George Katona is considered the dean of behavioral economics. After receiving a law degree from the University of Budapest, he obtained his doctorate in Germany under Georg Elias Nathanael Muller in Göttingen in 1921 in the tradition of Wundt and Titchener. He came to the United States in 1933 and worked as an investment advisor. In 1936, he began teaching at the New School of Social Research and was strongly influenced by his colleague, Gestalt Psychologist Max Wertheimer. Wertheimer (and other dynamic psychologists), with Watson's behaviorism and Freud's dynamic approach, began to successfully redirect the psychology of experimental work to the tradition of Wundt and Titchener. In 1945 Katona joined the faculty of the University of Michigan.
Katona, along with Likert, Campbell, and others, founded the Michigan Bureau of Business Investigative Research and became the behavioral economics program director. His pioneering achievement is the application of consumer psychology to economic forecasting. Contrary to current economic theory, which relies heavily on actual demographics (e.g., income, purchasing power), Katona believes that consumers' willingness to buy, as indicated by attitudes and Consumer expectations (his view of consumer sentiment), is an important economic indicator.
Katona authored numerous articles during her lifetime and published more than a dozen books, including The Powerful Consumer (1960) and Massive Consumer Psychology (1964). Furthermore, easy to operate. Katona's most enduring legacy is launching the University of Michigan Institute of Social Research's Consumer Attitude Survey, now used as a leading indicator of step-by-step economic stability.
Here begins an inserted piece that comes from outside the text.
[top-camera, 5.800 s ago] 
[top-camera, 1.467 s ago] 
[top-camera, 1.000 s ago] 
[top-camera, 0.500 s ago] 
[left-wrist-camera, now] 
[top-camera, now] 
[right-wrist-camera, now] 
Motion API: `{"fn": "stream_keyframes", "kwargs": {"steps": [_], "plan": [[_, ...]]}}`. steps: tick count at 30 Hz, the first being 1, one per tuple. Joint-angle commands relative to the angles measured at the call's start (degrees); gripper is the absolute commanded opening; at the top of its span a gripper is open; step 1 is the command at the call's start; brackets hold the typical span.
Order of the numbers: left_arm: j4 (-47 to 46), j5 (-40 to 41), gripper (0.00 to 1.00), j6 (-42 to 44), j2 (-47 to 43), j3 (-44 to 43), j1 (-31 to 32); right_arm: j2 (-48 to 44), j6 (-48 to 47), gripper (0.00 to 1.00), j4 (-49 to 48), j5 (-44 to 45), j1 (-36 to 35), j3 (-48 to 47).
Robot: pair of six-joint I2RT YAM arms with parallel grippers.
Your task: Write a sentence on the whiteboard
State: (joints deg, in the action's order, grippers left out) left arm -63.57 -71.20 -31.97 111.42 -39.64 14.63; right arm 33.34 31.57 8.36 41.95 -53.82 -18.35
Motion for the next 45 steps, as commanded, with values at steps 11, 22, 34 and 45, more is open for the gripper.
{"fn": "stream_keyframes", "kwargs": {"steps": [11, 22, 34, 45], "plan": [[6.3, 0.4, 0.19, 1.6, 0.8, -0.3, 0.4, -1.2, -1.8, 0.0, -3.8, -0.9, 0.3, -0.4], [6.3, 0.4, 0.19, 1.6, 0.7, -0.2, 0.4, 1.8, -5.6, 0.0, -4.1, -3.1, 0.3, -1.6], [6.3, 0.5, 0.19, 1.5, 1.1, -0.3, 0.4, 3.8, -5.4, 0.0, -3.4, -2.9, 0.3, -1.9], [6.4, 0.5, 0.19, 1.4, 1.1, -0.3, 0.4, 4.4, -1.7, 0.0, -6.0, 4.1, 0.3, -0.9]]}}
In the late 1950s, an informal group of applied psychologists called "mind miniaturists" appeared in Chicago. The team comprises applied psychologists who work primarily for advertising agencies, polling companies, and marketing research firms. They met regularly and soon began to invite scholars to their meetings. Finally, in 1959, they decided to approach APA to form a new division, and APA Division 23, the Consumer Psychology Division, was born.